*** Begin section ***

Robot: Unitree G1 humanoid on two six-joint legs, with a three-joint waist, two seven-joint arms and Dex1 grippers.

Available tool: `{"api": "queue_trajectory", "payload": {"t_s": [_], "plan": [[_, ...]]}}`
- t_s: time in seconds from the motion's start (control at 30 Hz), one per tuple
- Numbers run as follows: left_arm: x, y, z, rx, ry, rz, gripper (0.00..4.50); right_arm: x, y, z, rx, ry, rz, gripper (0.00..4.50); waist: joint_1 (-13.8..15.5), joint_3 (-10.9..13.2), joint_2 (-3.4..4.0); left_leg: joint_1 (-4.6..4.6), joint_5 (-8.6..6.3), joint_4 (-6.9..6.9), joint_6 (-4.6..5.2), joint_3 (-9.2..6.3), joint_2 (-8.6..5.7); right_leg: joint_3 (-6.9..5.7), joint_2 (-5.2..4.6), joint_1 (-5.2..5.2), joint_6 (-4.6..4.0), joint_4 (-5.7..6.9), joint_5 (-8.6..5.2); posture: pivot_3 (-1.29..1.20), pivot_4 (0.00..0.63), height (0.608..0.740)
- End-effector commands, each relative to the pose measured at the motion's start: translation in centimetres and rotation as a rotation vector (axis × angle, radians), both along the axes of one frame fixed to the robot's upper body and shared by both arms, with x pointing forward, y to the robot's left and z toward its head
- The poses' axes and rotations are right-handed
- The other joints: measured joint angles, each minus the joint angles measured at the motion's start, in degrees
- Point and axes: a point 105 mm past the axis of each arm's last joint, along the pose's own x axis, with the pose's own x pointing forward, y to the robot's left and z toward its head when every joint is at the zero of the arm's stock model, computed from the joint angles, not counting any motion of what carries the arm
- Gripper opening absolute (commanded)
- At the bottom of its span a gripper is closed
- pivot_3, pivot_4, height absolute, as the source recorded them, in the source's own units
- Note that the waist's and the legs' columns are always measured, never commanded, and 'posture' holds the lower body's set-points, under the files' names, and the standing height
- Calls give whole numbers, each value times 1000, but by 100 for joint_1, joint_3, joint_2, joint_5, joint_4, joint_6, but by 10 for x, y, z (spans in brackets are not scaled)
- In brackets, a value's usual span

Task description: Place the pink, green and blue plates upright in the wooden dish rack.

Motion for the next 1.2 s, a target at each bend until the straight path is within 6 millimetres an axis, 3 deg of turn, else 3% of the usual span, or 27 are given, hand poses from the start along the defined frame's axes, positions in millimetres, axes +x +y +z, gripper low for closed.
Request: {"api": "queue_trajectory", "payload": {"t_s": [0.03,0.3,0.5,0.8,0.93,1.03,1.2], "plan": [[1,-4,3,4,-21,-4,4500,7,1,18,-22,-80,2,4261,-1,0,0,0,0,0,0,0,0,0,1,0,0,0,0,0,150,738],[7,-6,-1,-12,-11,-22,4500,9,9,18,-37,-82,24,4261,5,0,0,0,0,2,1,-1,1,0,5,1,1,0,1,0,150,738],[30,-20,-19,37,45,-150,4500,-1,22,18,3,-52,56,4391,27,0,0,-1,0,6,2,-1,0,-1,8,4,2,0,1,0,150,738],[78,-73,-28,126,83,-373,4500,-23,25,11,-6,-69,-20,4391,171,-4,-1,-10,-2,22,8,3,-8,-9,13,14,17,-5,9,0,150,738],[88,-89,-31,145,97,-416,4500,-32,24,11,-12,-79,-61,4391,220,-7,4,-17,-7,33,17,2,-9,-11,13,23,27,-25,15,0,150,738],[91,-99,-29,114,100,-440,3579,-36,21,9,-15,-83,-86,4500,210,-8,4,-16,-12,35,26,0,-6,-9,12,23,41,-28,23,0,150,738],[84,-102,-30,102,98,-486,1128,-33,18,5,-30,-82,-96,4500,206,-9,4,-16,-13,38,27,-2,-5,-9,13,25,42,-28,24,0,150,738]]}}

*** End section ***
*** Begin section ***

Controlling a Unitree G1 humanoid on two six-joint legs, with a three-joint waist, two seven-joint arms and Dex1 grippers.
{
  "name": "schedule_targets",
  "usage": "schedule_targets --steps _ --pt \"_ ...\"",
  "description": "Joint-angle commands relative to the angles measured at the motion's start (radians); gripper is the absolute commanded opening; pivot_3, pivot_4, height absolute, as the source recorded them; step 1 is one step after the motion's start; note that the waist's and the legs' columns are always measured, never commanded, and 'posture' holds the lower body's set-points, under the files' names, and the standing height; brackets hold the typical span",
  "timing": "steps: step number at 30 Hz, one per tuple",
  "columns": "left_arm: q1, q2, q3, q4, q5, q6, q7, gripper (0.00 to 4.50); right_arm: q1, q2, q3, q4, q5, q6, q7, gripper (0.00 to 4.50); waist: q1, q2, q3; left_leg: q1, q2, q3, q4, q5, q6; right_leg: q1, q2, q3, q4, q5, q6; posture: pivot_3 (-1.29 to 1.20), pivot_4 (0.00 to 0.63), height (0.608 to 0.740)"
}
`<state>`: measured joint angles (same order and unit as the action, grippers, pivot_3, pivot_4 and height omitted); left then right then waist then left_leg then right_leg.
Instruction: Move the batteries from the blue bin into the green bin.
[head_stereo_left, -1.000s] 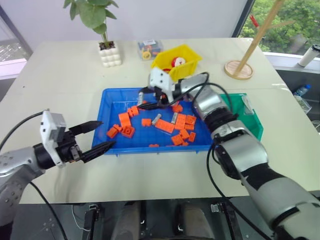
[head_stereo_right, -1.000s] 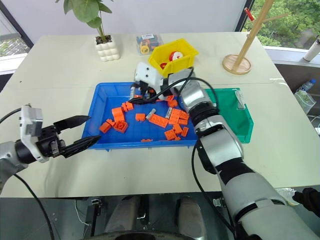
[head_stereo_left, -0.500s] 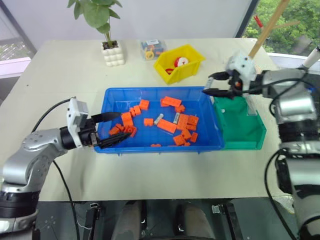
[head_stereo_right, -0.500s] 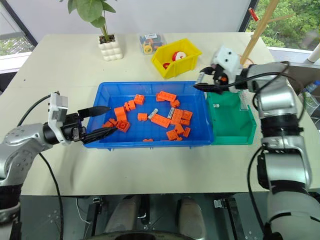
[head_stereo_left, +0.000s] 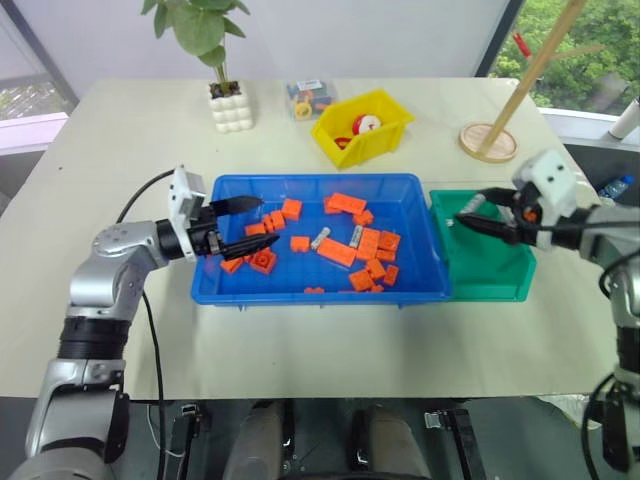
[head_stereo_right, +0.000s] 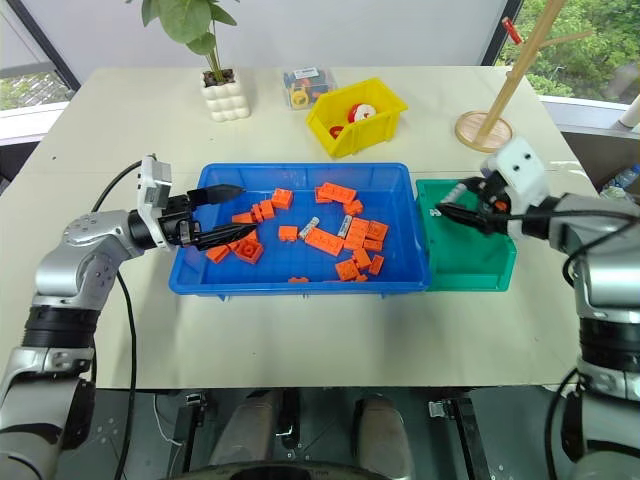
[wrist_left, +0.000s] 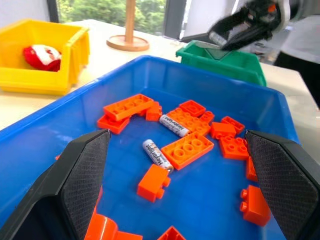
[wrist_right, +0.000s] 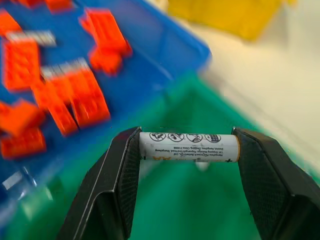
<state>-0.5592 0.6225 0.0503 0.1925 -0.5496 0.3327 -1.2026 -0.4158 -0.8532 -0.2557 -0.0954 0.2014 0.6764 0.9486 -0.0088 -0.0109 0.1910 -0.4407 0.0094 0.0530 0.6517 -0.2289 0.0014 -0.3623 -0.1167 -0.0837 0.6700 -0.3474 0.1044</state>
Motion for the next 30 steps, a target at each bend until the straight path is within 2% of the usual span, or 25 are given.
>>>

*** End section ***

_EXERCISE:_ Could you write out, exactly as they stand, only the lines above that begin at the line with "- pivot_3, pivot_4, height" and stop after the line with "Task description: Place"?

_RESPONSE:_
- pivot_3, pivot_4, height absolute, as the source recorded them, in the source's own units
- Note that the waist's and the legs' columns are always measured, never commanded, and 'posture' holds the lower body's set-points, under the files' names, and the standing height
- Calls give whole numbers, each value times 1000, but by 100 for joint_1, joint_3, joint_2, joint_5, joint_4, joint_6, but by 10 for x, y, z (spans in brackets are not scaled)
- In brackets, a value's usual span

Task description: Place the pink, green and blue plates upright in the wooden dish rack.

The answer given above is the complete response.